- Assigned task -
Only the lines from the top of the listing below through the line containing "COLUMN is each" should be output, exactly and with no pictures.

- Available data -
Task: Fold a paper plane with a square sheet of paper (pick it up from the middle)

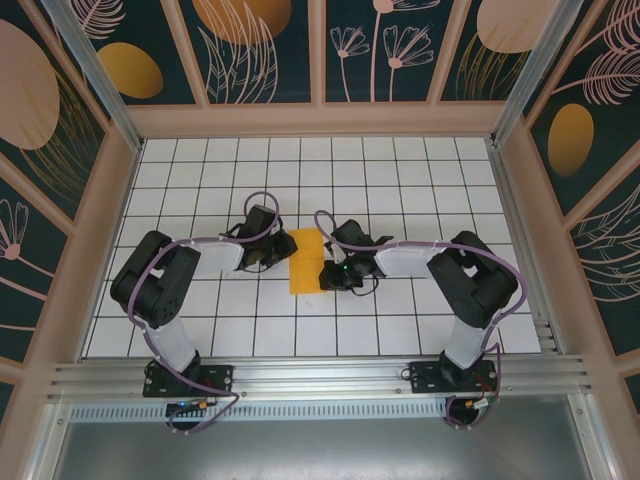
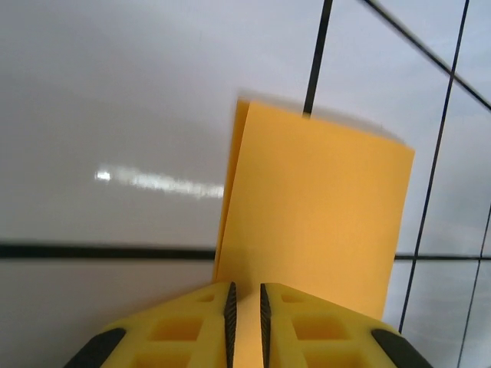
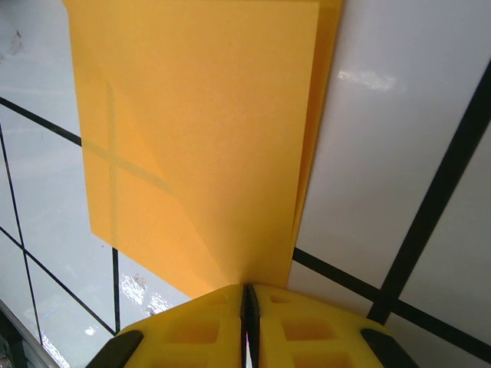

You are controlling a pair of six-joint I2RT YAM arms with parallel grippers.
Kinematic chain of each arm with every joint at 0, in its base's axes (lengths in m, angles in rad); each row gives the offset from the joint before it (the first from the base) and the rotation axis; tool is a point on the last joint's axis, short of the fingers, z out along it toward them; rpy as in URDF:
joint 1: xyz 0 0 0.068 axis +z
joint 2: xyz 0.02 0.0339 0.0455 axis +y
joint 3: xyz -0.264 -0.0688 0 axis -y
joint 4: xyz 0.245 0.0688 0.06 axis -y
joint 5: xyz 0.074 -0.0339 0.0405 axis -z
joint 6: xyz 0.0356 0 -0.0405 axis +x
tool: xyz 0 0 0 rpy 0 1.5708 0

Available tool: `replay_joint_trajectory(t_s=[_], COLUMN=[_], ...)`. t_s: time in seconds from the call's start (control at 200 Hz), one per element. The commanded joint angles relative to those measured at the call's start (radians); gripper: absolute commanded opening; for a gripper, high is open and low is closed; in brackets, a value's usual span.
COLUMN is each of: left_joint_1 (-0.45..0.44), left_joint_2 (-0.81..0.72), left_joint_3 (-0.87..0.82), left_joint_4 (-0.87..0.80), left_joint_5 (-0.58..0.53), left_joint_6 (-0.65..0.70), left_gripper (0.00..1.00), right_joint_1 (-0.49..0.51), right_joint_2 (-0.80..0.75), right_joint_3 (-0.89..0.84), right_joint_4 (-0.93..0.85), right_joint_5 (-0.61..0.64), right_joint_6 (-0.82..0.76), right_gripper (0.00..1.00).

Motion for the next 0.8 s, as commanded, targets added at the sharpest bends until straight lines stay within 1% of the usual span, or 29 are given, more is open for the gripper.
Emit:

- Output of the exercise -
Task: Fold a paper plane with a square sheet of paper (pick it up from the middle)


You are controlling a pair of six-joint I2RT YAM arms with parallel grippers.
Kinematic chain of each arm with every joint at 0, in its base's axes (lengths in m, angles in rad); each row gives the offset from the joint before it (the first from the base) and the rotation axis; tool is a point on the last joint's axis, short of the fingers, z out along it toward them; rpy as in URDF:
joint 1: xyz 0 0 0.068 axis +z
joint 2: xyz 0.02 0.0339 0.0455 axis +y
joint 3: xyz -0.264 -0.0688 0 axis -y
joint 4: xyz 0.245 0.0688 0.06 axis -y
joint 5: xyz 0.074 -0.0339 0.0405 axis -z
joint 6: xyz 0.0356 0 -0.0405 axis +x
tool: xyz 0 0 0 rpy 0 1.5708 0

Available tool: `replay_joint_trajectory(t_s=[_], COLUMN=[_], ...)`. t_s: time in seconds from the call's start (control at 200 Hz), one per element. The commanded joint angles relative to those measured at the call's start (radians); gripper: absolute commanded opening; for a gripper, high is open and low is closed; in brackets, a value's usual span.
COLUMN is each of: left_joint_1 (-0.45..0.44), left_joint_2 (-0.81..0.72), left_joint_3 (-0.87..0.82), left_joint_4 (-0.87..0.80), left_joint_5 (-0.58..0.53), left_joint_6 (-0.65..0.70), left_gripper (0.00..1.00), right_joint_1 (-0.49..0.51), right_joint_2 (-0.80..0.75), right_joint_3 (-0.89..0.84), right_joint_4 (-0.93..0.85), right_joint_5 (-0.61..0.64), right_joint_6 (-0.82..0.76), right_gripper (0.00..1.00).

What appears above is the full answer.